The Nepal earthquake was a disaster waiting to happen. The rising death toll is a sad confirmation of my fears when I first heard of the earthquake. And the full scale of things is not yet known, as there will be considerable under-reporting due to the remoteness of some of the affected communities and the lack of reliable casualty reporting systems.
Experts have warned for years of a likely earthquake striking the area. Indeed it was predicted that such an event would have catastrophic consequences due to the toxic combination of risk factors that make the country vulnerable. In recent decades there has been a massive growth of the urban population in and around Kathmandu leading to dense overcrowding in the city. This is coupled with poor building practices meaning a lot of buildings were not earthquake-proof. Public utilities infrastructure is limited as is the capacity of the health system and emergency services to respond to a disaster.
While there have been some pockets of good practice, such as disaster preparedness training in some schools, pre-positioning of emergency stores, and some community-based disaster preparedness projects, this has not been systematically rolled out across the country. Indeed, a consequence of the political turmoil in Nepal over the past decade has been the lack of investment and strong political leadership necessary to drive the disaster preparedness and mitigation programmes so desperately needed.
Key challenges ahead
First and foremost in the coming days is the need for access to sufficient quantities of clean water and sanitation.

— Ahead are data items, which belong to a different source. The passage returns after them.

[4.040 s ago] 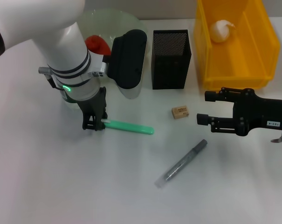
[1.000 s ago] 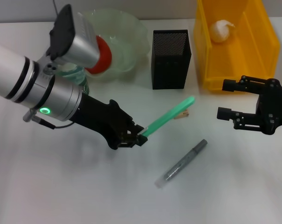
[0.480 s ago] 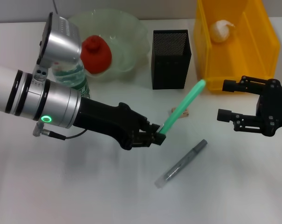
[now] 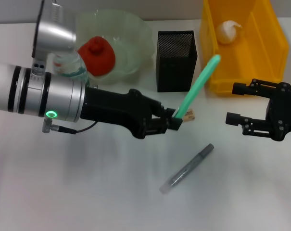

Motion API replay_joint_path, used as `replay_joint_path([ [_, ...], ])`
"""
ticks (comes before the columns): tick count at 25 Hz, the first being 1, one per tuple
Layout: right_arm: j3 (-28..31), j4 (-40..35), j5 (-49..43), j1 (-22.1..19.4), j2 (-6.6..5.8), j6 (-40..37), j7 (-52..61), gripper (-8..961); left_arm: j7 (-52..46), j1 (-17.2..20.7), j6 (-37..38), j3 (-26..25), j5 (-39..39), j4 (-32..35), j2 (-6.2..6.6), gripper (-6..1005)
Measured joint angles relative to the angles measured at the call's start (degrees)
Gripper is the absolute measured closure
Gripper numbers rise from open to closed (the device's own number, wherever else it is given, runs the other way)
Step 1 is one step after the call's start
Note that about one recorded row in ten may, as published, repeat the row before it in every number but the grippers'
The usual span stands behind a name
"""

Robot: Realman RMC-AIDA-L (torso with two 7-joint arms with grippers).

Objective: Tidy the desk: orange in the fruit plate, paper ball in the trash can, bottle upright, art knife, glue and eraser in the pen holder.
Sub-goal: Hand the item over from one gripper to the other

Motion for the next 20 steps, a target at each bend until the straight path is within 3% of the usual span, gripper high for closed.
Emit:
replay_joint_path([
  [2,0.29,0.02,0.03,-0.12,0.21,-0.03,-0.32,224,2.63,1.35,0.10,0.27,-5.30,-1.89,-0.07,797],
  [5,0.37,0.06,0.04,-0.14,0.29,-0.25,-0.35,224,5.34,1.50,0.12,0.49,-7.70,-4.44,-0.08,797],
  [12,0.56,0.17,0.10,0.59,0.09,-3.60,1.03,225,19.22,0.49,-0.34,0.38,-12.77,-17.09,-0.30,797],
  [20,0.93,0.12,0.12,3.81,-0.74,-8.20,12.23,225,25.67,1.20,0.15,0.55,-16.06,-20.05,-0.36,797],
])
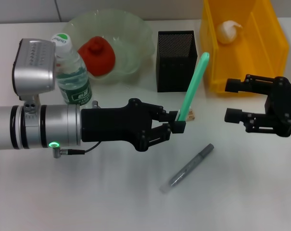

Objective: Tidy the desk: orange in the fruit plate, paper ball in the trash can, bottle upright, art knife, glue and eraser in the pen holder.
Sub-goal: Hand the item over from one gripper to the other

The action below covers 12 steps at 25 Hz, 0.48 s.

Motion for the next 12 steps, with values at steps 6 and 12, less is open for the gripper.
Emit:
replay_joint_path([
  [6,0.09,-0.04,0.00,1.90,-0.08,0.23,5.03,226,2.24,0.22,1.31,0.08,-1.37,-0.85,-0.13,797],
  [12,-0.06,0.15,0.00,4.43,0.56,0.54,8.18,226,4.95,0.04,2.96,0.25,-4.23,-2.52,-0.18,797],
])
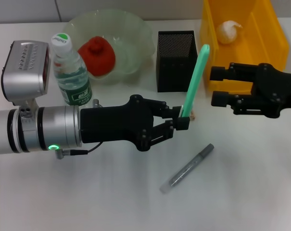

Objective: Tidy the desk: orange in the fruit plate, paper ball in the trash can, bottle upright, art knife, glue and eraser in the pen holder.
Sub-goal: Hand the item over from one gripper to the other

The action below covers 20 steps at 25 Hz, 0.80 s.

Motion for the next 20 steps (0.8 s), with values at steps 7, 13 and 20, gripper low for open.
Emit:
replay_joint_path([
  [7,-0.32,0.69,-0.01,1.66,0.61,0.64,0.81,226,0.13,-0.42,0.11,0.46,-0.06,-0.03,0.02,797],
  [13,-0.51,2.34,-0.19,3.26,0.56,0.66,0.92,227,0.37,-0.45,0.03,0.49,-0.07,-0.03,0.02,797],
  [20,-0.56,2.37,-0.29,3.57,0.48,0.33,1.00,227,0.84,-0.46,0.14,0.53,-0.07,-0.02,0.02,797],
])
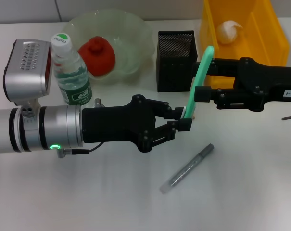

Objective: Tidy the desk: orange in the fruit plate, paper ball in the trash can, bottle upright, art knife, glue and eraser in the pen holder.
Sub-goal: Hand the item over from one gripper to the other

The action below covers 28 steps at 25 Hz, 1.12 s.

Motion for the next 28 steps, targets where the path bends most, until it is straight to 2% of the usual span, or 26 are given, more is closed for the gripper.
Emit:
replay_joint_path([
  [18,0.18,-0.44,0.19,-0.43,-0.25,-0.94,2.22,228,0.05,-0.02,-0.31,0.08,0.35,0.09,0.26,797],
  [28,0.00,-0.45,0.02,-0.43,0.07,-0.63,1.89,229,0.04,-0.20,-0.56,0.08,0.49,0.19,0.26,798],
])
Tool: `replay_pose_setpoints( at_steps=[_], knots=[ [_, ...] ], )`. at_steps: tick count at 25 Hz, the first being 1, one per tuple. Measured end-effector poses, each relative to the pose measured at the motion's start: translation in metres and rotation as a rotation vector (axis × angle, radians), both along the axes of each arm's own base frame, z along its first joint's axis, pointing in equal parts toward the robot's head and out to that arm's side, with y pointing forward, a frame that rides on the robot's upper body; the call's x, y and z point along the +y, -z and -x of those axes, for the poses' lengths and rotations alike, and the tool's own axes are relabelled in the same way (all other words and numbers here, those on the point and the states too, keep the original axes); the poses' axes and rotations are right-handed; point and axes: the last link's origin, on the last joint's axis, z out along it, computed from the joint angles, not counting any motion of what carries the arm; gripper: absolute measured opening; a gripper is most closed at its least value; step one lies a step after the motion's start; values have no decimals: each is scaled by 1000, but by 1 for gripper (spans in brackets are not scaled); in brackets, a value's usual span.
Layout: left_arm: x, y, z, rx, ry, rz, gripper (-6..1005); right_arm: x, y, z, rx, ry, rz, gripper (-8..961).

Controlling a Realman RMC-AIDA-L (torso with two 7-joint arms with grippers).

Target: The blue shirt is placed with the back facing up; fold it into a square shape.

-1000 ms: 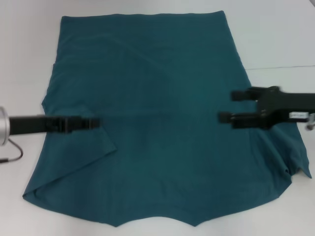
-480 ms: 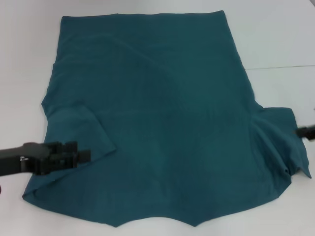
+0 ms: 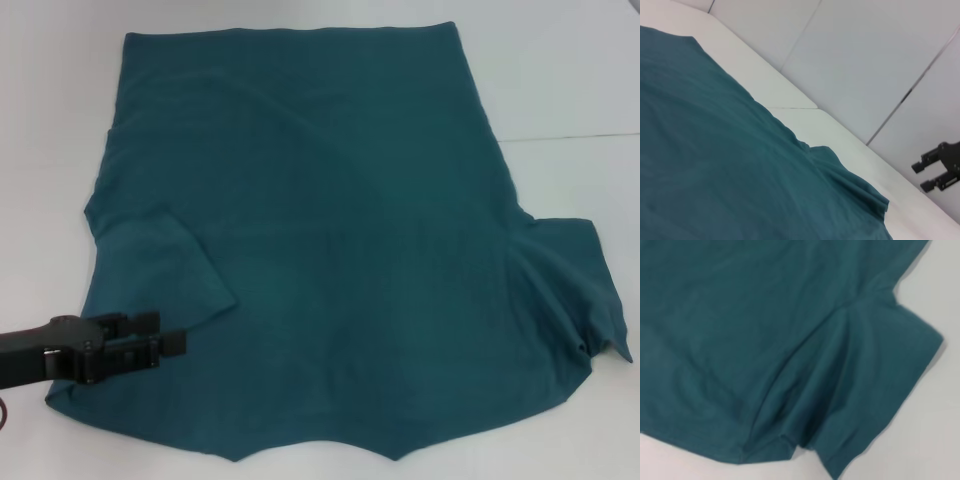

Delivering this in disaster affected urban areas is extremely challenging in view of the scale of the response needed.
In addition, in a country where diseases such as cholera and dysentery are endemic, the risk of epidemics breaking out in the aftermath of the disaster will be high. This risk is likely to increase substantially with the monsoon, which starts in a few weeks. This will potentially lead to a rise in infectious diseases, as well as hampering movement around the country.
The problem of infectious diseases is also worsened by the limited capacity of Nepal’s healthcare system to respond to outbreaks, as well as the lack of an effective surveillance system to detect the outbreaks in the first place. Put simply, the health system will be blind and lame in responding to outbreaks. By the time they are recognised, their extent may be considerable and likely to overwhelm local health services. Outbreaks of vaccine-preventable diseases such as measles are also a possibility as routine immunisation programmes are compromised.
There will also be a need for food and supplies of other essential goods including medicines, as existing stocks run out. However, the logistics of moving vast supplies to the disaster affected areas is especially challenging in Nepal because there is only one major arterial trunk road into the country from India. The existing road is neither wide nor in good repair and will struggle to cope with the high volume of haulage vehicles required to move supplies into the Kathmandu Valley.
Airlift is unlikely to be sufficient to bring in the tonnage of supplies required, and is limited by the fact that the country has only one major airport with a runway long enough to accommodate heavy-lift aircraft. Remote communities in the mountains are likely to be cut off and starved of aid. This is one situation where there is a clear role for foreign military assistance, as only the military has the logistics capability to transport the volume of supplies required, and the helicopters for accessing remote communities with no road access. This is not a task one can expect non-governmental organisations to successfully fulfil.
There are also longer-term threats on the horizon. Flooding will be frequent once the monsoon rains set in between June and August. Building appropriate shelter is therefore another imminent priority. It will be virtually impossible to supply enough temporary shelters and tents to all those affected by June, let alone before winter comes.
Exposure to the elements is a lethal threat to the most vulnerable in society such as the young, the elderly and the ill. Once again, remote communities in mountainous areas are likely to be most in need and yet least likely to receive enough aid in view of the challenges in accessing them.
The disaster will also have set the country’s development back by years and there will be adverse economic effects. Poverty ensures the people continue to live in vulnerable situations.
Undoubtedly some Nepalis will already have begun the process of rebuilding destroyed homes. It is essential that they are enabled to rebuild disaster resilient homes.
This is not a short-term endeavour but will require international aid for years to come. Failure will lead to the same risky conditions being replicated and a repeat situation down the line. In view of the complexity and multitude of needs and challenges in Nepal, there is an urgent need for rapid global assistance, both technically and materially. Substantial contributions and effective coordination of all actors involved will be key in ensuring aid gets to where it is needed most.
Andrew Lee is a Consultant in Communicable Disease Control with Public Health England.